The curtain opens and the time travelers find themselves at Thoreau's cabin on Walden Pond, roughly built to scale on the Kenan stage. What happens next borders on the ridiculous, absurd, and downright funny.
A strong cast of company members including David Adamson as Ralph Waldo Emerson, Jeffrey Blair Cornell as a wisecracking woodchuck named Darren, and Ray Dooley as Paracelsus, duly populate Fine's imagined state of madness and enlightenment. But the standout in this production is Julia Gibson who plays Cynthia Thoreau, Henry's mother. Gibson intuitively plays to both the comedy of the piece and the conviction of this outspoken woman seemingly ahead of her time to perfection.

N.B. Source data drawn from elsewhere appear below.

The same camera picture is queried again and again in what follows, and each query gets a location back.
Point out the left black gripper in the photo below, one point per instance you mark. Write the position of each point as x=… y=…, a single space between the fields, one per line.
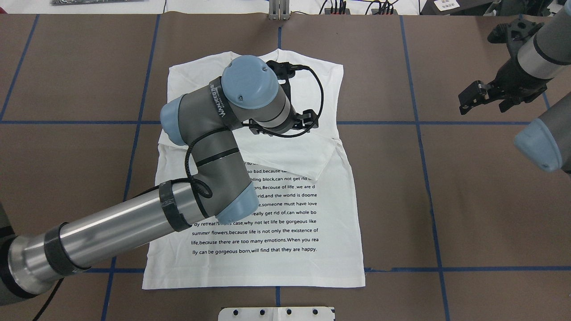
x=307 y=117

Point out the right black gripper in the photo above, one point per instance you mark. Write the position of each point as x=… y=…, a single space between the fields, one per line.
x=508 y=76

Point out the white long-sleeve printed shirt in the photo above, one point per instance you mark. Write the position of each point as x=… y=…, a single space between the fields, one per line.
x=305 y=231

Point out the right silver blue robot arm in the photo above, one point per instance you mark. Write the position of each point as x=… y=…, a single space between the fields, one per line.
x=456 y=224

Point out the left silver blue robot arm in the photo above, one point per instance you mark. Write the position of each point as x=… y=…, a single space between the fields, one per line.
x=406 y=72

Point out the white camera mast pedestal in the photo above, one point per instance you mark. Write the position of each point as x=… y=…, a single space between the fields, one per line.
x=291 y=313

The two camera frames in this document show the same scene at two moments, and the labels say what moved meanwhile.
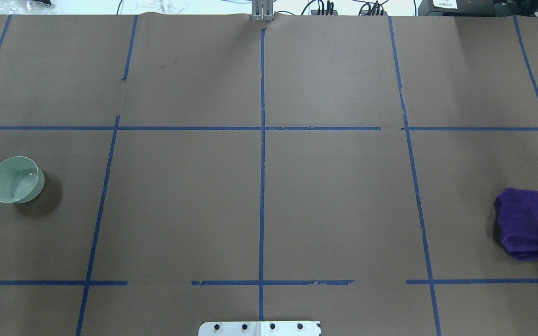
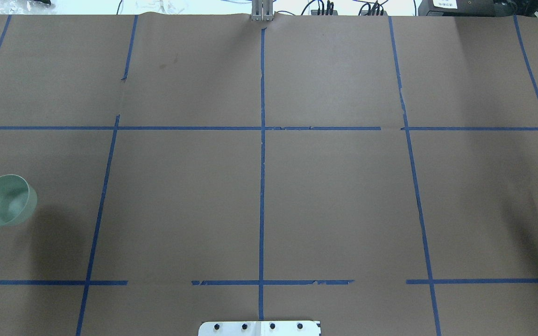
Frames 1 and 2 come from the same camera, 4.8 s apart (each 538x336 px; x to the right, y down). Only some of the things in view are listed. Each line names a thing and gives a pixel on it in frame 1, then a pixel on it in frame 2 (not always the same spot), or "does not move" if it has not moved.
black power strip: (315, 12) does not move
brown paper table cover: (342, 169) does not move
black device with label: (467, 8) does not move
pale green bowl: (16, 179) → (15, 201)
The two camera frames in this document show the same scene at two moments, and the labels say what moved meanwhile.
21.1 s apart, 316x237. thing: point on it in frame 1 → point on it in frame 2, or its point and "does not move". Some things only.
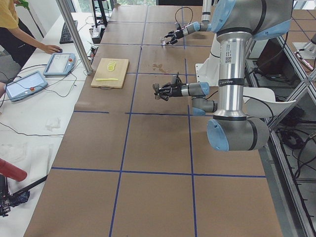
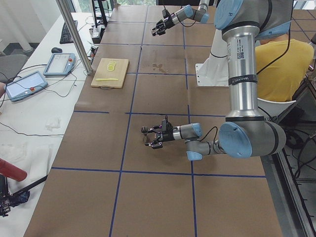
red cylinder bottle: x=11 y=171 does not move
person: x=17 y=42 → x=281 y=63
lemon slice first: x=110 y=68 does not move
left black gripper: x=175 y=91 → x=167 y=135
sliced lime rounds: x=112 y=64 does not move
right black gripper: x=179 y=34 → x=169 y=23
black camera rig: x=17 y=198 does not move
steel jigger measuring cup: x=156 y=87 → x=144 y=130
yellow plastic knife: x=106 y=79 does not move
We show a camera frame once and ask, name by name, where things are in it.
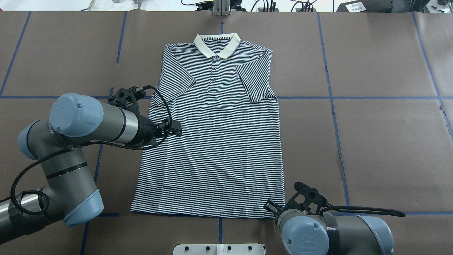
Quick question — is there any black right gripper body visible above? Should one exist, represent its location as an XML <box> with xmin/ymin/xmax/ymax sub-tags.
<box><xmin>264</xmin><ymin>199</ymin><xmax>286</xmax><ymax>218</ymax></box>

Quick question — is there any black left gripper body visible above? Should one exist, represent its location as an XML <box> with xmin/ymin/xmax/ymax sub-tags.
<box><xmin>141</xmin><ymin>120</ymin><xmax>183</xmax><ymax>146</ymax></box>

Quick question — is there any navy white striped polo shirt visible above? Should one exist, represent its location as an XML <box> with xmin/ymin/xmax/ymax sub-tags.
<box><xmin>130</xmin><ymin>33</ymin><xmax>285</xmax><ymax>219</ymax></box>

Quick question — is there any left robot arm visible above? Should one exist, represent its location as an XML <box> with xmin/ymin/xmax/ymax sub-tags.
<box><xmin>1</xmin><ymin>86</ymin><xmax>182</xmax><ymax>244</ymax></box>

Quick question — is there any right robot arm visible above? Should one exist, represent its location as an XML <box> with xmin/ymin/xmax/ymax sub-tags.
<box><xmin>264</xmin><ymin>200</ymin><xmax>395</xmax><ymax>255</ymax></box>

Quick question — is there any black box with labels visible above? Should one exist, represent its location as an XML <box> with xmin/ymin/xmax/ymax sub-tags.
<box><xmin>335</xmin><ymin>0</ymin><xmax>393</xmax><ymax>13</ymax></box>

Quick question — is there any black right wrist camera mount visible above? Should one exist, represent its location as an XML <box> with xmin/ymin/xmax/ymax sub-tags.
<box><xmin>284</xmin><ymin>181</ymin><xmax>327</xmax><ymax>216</ymax></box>

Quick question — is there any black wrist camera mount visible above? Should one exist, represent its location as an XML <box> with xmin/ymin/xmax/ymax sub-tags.
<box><xmin>108</xmin><ymin>86</ymin><xmax>146</xmax><ymax>115</ymax></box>
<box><xmin>284</xmin><ymin>181</ymin><xmax>327</xmax><ymax>216</ymax></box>

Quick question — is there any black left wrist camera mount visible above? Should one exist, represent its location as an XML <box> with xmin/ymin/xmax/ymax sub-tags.
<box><xmin>108</xmin><ymin>86</ymin><xmax>146</xmax><ymax>115</ymax></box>

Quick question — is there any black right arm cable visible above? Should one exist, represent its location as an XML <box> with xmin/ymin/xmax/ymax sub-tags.
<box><xmin>320</xmin><ymin>202</ymin><xmax>406</xmax><ymax>217</ymax></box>

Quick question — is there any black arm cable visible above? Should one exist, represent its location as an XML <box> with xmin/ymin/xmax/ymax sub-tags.
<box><xmin>10</xmin><ymin>85</ymin><xmax>173</xmax><ymax>216</ymax></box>
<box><xmin>320</xmin><ymin>202</ymin><xmax>406</xmax><ymax>217</ymax></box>

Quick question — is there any aluminium frame post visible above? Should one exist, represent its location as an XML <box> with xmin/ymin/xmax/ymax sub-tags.
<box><xmin>212</xmin><ymin>0</ymin><xmax>231</xmax><ymax>17</ymax></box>

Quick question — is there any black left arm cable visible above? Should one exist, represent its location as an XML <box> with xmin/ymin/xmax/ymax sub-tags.
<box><xmin>10</xmin><ymin>85</ymin><xmax>173</xmax><ymax>216</ymax></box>

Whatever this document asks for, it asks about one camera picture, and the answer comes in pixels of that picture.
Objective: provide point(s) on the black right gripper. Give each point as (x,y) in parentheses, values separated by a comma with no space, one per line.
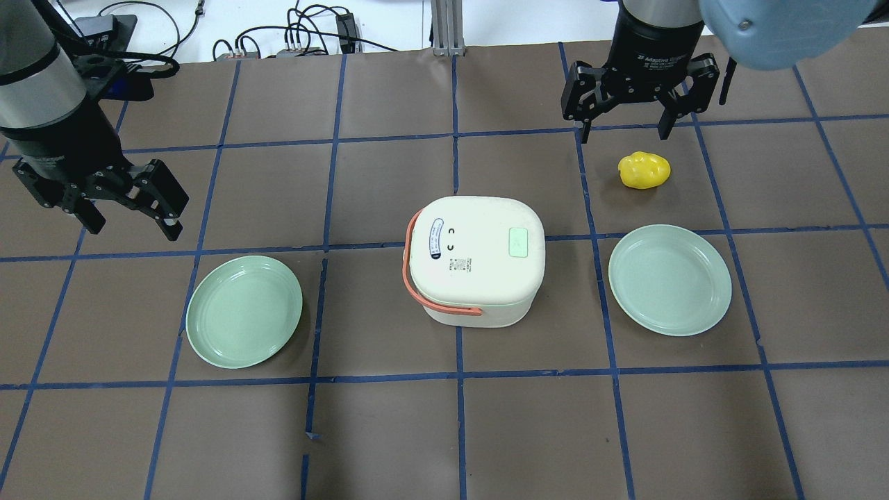
(660,43)

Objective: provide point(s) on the green plate right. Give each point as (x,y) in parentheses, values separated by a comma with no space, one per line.
(670,280)

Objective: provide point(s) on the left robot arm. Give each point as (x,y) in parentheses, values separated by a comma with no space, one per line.
(47,73)

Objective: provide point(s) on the green plate left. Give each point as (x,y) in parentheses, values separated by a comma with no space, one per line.
(244,312)

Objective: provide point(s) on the aluminium frame post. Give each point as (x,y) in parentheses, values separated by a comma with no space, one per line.
(447,36)

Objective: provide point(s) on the black power adapter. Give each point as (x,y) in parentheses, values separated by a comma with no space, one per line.
(347,32)

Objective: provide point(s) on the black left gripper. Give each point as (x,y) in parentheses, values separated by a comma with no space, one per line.
(61,149)

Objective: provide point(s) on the green plate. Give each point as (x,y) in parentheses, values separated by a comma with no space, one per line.
(670,280)
(244,312)

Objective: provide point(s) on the yellow toy potato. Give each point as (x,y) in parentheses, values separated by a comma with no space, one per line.
(643,171)

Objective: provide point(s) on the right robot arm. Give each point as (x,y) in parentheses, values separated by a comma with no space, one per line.
(761,35)

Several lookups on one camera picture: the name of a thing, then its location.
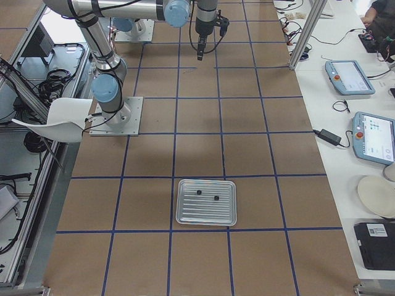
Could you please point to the blue teach pendant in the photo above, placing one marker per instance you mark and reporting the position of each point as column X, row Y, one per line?
column 373, row 138
column 348, row 78

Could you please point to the ribbed metal tray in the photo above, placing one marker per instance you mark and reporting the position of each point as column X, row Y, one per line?
column 203, row 209

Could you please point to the aluminium frame post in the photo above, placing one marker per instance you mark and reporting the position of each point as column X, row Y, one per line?
column 311, row 21

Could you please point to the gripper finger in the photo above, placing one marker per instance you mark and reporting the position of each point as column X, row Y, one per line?
column 200, row 48

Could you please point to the white plastic chair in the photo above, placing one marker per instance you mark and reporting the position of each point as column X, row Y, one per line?
column 65, row 122

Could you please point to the black power adapter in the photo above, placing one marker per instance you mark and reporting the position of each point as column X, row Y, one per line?
column 328, row 136

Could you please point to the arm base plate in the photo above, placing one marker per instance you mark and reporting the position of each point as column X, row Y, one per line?
column 125, row 122
column 128, row 30

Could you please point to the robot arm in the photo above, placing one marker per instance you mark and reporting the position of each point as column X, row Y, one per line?
column 205, row 12
column 107, row 87

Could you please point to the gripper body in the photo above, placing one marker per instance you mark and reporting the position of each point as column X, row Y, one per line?
column 203, row 28

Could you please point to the black laptop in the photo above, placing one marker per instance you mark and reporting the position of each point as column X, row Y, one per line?
column 376, row 245

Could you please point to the beige round plate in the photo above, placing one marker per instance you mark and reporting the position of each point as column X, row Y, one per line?
column 377, row 194

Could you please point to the person at desk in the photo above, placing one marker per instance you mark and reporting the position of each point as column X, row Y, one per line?
column 379, row 19

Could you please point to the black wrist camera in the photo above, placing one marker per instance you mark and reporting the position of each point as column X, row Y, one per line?
column 223, row 23

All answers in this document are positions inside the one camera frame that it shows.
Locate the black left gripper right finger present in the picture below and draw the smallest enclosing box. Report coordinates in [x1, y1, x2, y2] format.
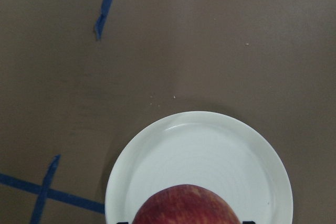
[240, 220, 256, 224]

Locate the red yellow apple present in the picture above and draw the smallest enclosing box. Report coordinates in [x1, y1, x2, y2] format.
[132, 184, 240, 223]

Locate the white round plate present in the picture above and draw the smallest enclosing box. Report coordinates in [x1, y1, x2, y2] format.
[105, 111, 293, 223]

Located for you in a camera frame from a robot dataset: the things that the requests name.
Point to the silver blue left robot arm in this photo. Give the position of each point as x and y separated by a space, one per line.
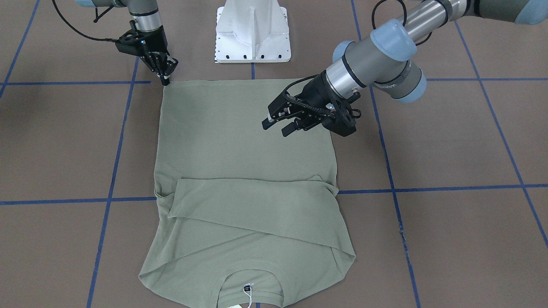
383 60

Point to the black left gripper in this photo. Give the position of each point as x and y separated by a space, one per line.
314 92

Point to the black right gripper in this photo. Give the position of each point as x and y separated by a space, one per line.
156 39

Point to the white paper hang tag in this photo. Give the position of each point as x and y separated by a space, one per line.
247 290

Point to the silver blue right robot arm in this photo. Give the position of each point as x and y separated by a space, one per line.
144 12

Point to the olive green long-sleeve shirt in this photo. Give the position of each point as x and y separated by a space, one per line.
241 204

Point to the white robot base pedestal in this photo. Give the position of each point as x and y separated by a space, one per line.
252 31

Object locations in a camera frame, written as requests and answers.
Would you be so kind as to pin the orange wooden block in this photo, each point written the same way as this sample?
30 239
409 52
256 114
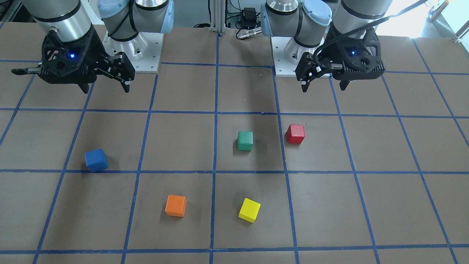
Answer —
176 205

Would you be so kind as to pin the blue wooden block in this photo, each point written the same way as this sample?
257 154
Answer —
96 160

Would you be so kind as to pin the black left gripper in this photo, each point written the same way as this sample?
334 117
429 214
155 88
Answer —
332 51

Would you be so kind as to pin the yellow wooden block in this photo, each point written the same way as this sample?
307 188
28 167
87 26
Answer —
249 210

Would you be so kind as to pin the black power adapter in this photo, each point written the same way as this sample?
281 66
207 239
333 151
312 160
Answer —
249 14

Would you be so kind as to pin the aluminium frame post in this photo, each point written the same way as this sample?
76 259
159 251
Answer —
217 16

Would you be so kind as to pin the red wooden block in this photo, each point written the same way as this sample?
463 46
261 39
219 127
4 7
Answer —
295 134

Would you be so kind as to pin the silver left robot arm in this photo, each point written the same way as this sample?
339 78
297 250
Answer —
313 25

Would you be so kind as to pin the silver metal cylinder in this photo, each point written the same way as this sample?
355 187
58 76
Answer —
249 33

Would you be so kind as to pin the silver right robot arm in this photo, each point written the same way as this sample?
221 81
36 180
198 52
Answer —
127 22

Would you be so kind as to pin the green wooden block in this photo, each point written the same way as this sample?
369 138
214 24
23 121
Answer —
245 141

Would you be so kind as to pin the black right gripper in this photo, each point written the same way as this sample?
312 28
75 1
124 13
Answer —
96 52

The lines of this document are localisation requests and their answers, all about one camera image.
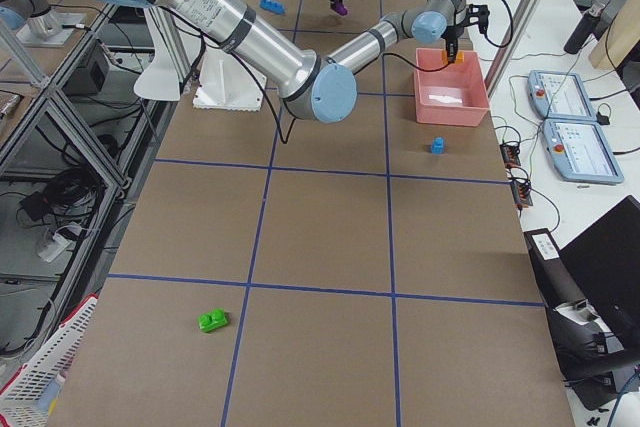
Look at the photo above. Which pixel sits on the upper teach pendant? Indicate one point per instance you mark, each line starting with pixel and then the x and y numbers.
pixel 559 95

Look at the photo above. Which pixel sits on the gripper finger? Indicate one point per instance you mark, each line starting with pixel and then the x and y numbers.
pixel 455 57
pixel 447 59

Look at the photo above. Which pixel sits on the green block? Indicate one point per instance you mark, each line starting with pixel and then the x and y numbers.
pixel 213 320

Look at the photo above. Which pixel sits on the teach pendant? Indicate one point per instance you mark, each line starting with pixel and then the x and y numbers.
pixel 559 95
pixel 580 153

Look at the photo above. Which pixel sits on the black water bottle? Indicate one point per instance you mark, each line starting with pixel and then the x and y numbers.
pixel 584 28

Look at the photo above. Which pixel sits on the brown paper table mat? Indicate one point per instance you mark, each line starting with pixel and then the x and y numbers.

Fine's attention to detail as writer and director and exploration of grief, failure, joy, and life through the lens of Thoreau, makes for a smart yet surprisingly deep comedy. Notably, this is Fine's first play. And although the play itself is eulogized by Ralph Waldo Emerson at the end of the show, this premiere hopefully marks the beginning of BEWILDERNESS' journey and the birth of Fine's promising playwrighting career.